Dundes maps hero-pattern motifs with episodes from the Gospel narratives:

- Virgin Mother (1), Unusual Conception (4), and Reputed Son of God (5)
The conception narrative in Matthew 1 and Luke 1–2 directly fulfills these opening motifs of the pattern.
- Attempt to Kill Hero (6) and Being Spirited Away (7)
Herod's Massacre of the Innocents and the subsequent flight of the Holy Family into Egypt align with the hero's initial persecution and escape.
- Reared by Foster Parents (8)
Identifies Joseph's role as the foster father who raises the child.
- No Details of Childhood (9)
Notes that the pattern explains the "lack of information about the youth and growing up of Jesus," a detail that has long puzzled biblical scholars.
- Becomes "King" (13)
This motif is linked to the mock title of "King of the Jews" (INRI) placed on the cross during the crucifixion.
- Loses Favor (16), Driven from Throne (17), Mysterious Death (18), and Dies Atop a Hill (19)
The betrayal by Judas, the arrest, and the Crucifixion at Golgotha are interpreted as fulfilling this sequence.
- Body is Not Buried (21) and Has a Holy Sepulcher (22)
The disappearance of Jesus's body from the tomb and the veneration of the site satisfy the final points of the pattern.

== Reception ==
Folklorist Robert A. Segal praised Dundes's work as a clear demonstration of how hero pattern analysis could be applied to the figure of Jesus, though he, like other commentators, warned that such typological approaches can obscure crucial differences between genres and sources. The biblical scholar Raymond E. Brown recognized the pattern's usefulness, especially for infancy and passion motifs, but cautioned that the four Gospels preserve a range of sometimes-contradictory traditions, making it difficult to impose a single biographical structure. Bart D. Ehrman and other researchers focusing on the historical Jesus argued that identifying narrative similarities through such patterns is not sufficient to resolve debates about Jesus's historicity. Bruce Lincoln and other methodologists in religious studies placed Dundes's analysis in the broader context of twentieth-century debates over typology, structure, and comparative method.
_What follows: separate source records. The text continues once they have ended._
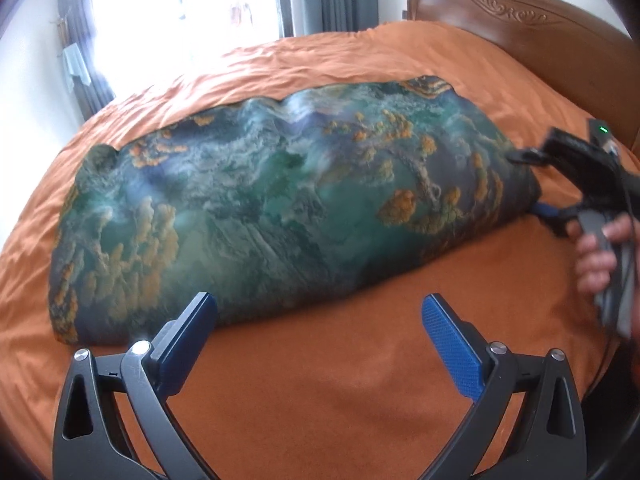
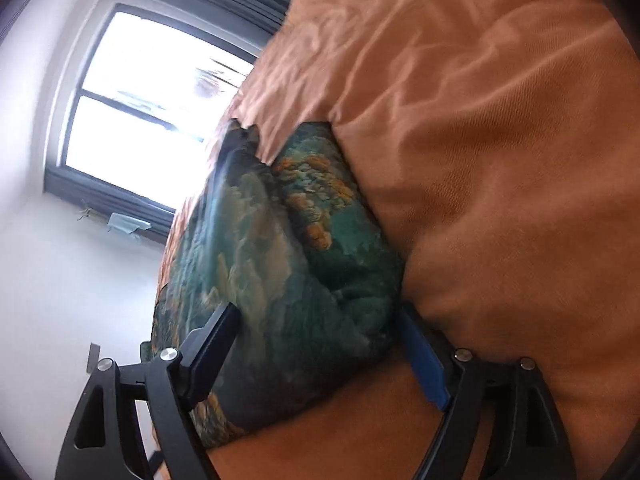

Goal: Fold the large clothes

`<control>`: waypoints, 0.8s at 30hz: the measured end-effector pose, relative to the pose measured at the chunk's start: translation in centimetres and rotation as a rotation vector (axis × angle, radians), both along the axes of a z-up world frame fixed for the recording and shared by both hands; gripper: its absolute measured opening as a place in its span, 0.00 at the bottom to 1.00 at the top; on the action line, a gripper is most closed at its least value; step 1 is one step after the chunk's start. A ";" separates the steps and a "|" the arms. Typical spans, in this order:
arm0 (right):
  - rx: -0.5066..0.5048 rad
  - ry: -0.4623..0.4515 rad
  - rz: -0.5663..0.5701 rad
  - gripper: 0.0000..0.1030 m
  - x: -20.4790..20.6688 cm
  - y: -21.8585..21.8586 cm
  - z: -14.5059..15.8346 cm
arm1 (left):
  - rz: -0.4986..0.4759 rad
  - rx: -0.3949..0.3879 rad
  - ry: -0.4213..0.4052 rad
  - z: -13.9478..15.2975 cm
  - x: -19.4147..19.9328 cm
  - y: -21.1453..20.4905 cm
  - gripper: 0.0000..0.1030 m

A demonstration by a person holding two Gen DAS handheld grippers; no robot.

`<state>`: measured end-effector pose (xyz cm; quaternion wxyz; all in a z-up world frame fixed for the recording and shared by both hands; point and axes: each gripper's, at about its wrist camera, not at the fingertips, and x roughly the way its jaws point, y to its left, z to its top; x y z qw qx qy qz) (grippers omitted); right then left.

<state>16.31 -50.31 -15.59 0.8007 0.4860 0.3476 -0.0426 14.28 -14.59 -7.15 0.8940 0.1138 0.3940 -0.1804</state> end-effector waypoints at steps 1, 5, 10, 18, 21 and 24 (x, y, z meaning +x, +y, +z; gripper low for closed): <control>0.026 0.015 0.008 0.80 0.9 -0.2 -0.6 | 0.003 0.003 0.000 0.0 -0.2 0.2 0.99; -0.014 0.003 0.033 0.54 1.7 0.3 -0.8 | 0.021 -0.005 0.005 0.8 -0.3 1.4 0.99; -0.194 -0.106 0.042 0.30 -0.1 2.8 3.1 | 0.006 0.007 0.024 3.6 1.4 1.7 0.99; -0.668 -0.316 0.175 0.29 -1.9 12.4 12.2 | -0.288 -0.183 0.126 13.5 6.3 -4.3 0.99; -0.798 -0.375 0.241 0.29 -2.9 16.0 14.1 | -0.395 -0.233 0.231 15.8 8.4 -7.8 0.99; -0.933 -0.426 0.317 0.29 -3.3 20.3 15.1 | -0.454 -0.139 0.281 16.0 9.5 -11.0 0.99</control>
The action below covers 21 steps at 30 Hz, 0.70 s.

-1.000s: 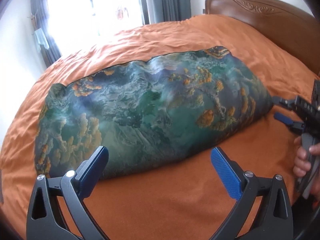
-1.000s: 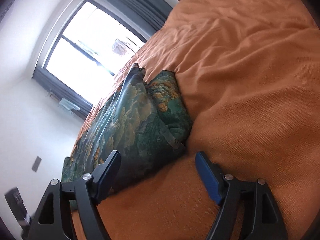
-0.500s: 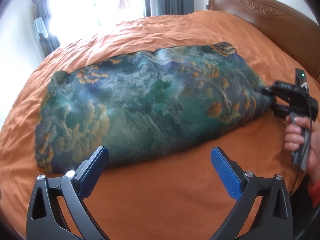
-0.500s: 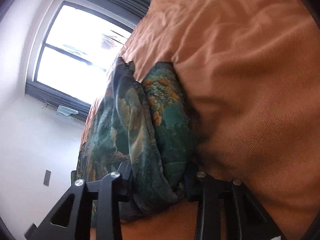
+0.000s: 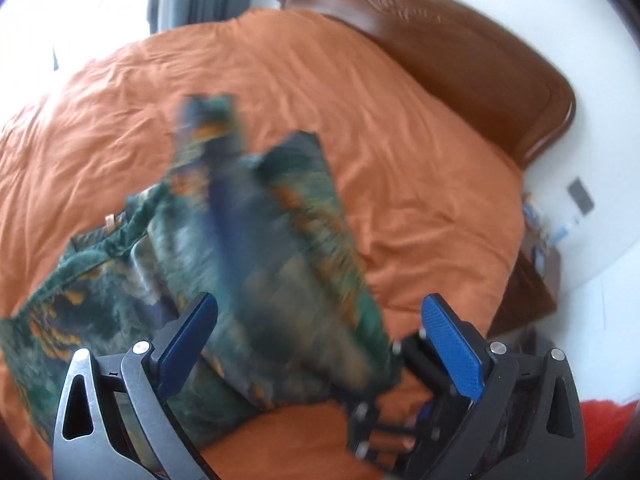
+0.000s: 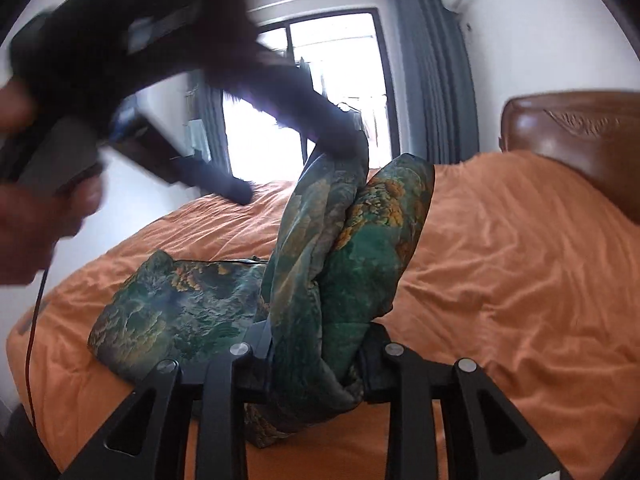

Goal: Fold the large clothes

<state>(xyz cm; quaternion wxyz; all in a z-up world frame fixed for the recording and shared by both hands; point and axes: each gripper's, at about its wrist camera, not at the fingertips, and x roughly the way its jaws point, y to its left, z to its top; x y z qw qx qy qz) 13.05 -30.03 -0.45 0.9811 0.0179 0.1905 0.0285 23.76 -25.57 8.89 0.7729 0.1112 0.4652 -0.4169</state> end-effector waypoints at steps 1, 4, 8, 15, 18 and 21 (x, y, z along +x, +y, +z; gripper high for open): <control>-0.060 -0.018 0.025 0.29 -0.2 1.8 0.2 | -0.002 0.048 -0.029 -0.1 0.0 -0.6 0.99; -0.212 -0.056 0.068 0.29 -0.8 5.0 0.0 | 0.040 0.193 -0.104 -1.2 -0.1 -1.2 0.99; -0.334 -0.101 0.116 0.29 -1.6 7.7 -0.6 | 0.122 0.338 -0.218 -3.2 0.1 -0.2 0.88; -0.209 -0.079 0.166 0.53 -1.7 6.5 0.1 | 0.145 0.267 -0.175 -3.1 1.9 4.0 0.31; -0.013 -0.060 0.234 0.65 -2.8 3.6 1.4 | 0.175 0.235 -0.167 -2.1 3.2 7.8 0.31; 0.049 -0.022 0.232 0.65 -2.5 2.0 1.5 | 0.238 0.191 -0.145 -2.0 4.8 13.1 0.31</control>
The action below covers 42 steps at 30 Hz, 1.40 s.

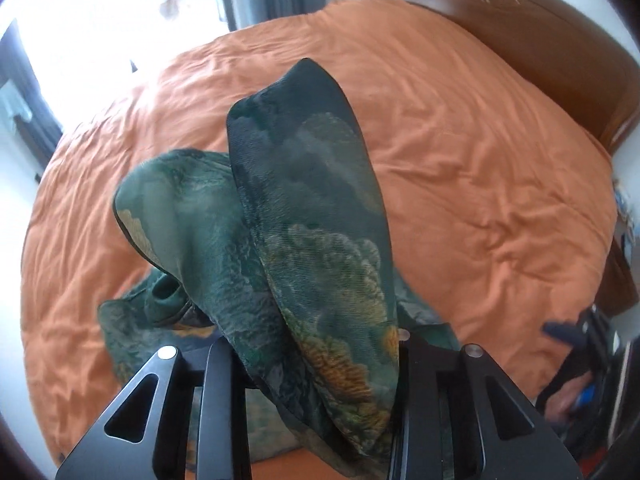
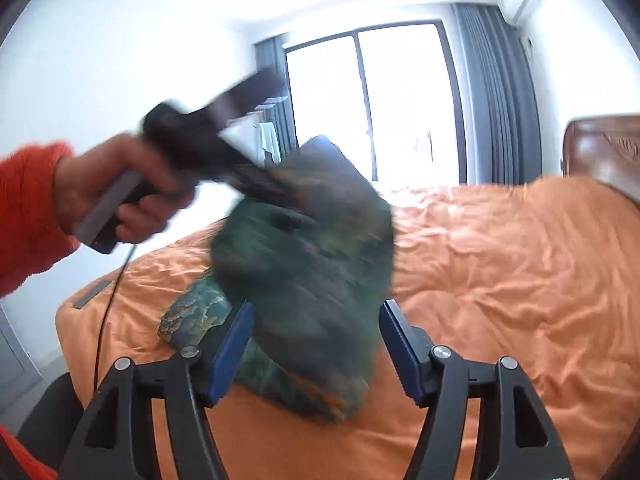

Christopher Hansen observes that The Hero Pattern and the Life of Jesus is used by fringe theorists like proponents of Christ myth theory and observes that when others score the narrative of Jesus using the same hero pattern, they get radically different and inconsistent scoring to the point that it casts doubts on the usefulness of the Raglan scale for historicity such that "it seems prudent to abandon the application of the Raglan hero pattern to Jesus."

=== Legacy ===
Dundes's essay became a common point of reference in folklore and religion courses that survey modern theories of myth and hero narrative. Subsequent handbooks and overviews of myth theory present the hero pattern as one useful, limited model for analyzing recurring narrative incidents, then present cautions about over-generalization and selection bias. New Testament scholarship continues to debate the explanatory reach of cross-cultural typologies, with some authors stressing literary and theological aims in the infancy and passion narratives and others emphasizing the constraints of historical method. Discussions of Jesus in relation to hero patterns often cite Dundes alongside Rank and Raglan, reflecting the study's role in consolidating a comparative framework for evaluating Gospel narratives.